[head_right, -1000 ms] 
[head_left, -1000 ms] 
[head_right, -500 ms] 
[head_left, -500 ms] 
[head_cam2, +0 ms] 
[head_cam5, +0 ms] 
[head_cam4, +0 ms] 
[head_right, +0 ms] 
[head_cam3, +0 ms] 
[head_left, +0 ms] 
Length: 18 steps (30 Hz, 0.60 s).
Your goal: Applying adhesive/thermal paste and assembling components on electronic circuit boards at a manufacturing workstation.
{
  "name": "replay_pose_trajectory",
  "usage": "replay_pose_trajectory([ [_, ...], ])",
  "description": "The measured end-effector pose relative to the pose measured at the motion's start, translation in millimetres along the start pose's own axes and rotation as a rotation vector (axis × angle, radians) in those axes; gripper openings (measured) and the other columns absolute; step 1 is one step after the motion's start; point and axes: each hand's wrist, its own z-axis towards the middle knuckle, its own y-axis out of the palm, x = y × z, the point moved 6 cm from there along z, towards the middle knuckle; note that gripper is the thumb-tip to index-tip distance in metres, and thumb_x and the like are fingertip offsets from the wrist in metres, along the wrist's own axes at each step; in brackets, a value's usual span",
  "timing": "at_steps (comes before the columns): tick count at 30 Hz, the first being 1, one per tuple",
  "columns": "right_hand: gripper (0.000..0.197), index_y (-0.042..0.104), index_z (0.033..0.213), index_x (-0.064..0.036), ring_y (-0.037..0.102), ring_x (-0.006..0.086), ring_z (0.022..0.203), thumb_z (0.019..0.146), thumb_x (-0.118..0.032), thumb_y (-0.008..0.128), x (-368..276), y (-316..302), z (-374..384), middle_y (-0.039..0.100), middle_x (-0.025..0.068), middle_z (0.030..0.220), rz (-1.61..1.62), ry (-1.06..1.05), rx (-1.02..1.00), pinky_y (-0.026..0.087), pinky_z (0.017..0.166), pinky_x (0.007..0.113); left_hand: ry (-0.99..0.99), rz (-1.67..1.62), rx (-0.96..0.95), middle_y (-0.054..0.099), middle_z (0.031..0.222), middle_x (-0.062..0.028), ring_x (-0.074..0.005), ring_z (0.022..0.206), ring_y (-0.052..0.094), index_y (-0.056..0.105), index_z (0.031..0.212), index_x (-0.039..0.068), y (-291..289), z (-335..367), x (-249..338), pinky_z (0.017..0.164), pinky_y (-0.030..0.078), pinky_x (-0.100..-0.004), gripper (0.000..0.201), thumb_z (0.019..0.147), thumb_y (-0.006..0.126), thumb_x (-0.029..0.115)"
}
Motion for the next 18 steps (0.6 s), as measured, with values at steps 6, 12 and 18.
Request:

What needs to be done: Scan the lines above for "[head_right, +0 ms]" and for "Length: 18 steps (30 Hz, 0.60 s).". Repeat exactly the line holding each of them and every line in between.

Exercise answer:
[head_right, +0 ms] 
[head_cam3, +0 ms] 
[head_left, +0 ms] 
Length: 18 steps (30 Hz, 0.60 s).

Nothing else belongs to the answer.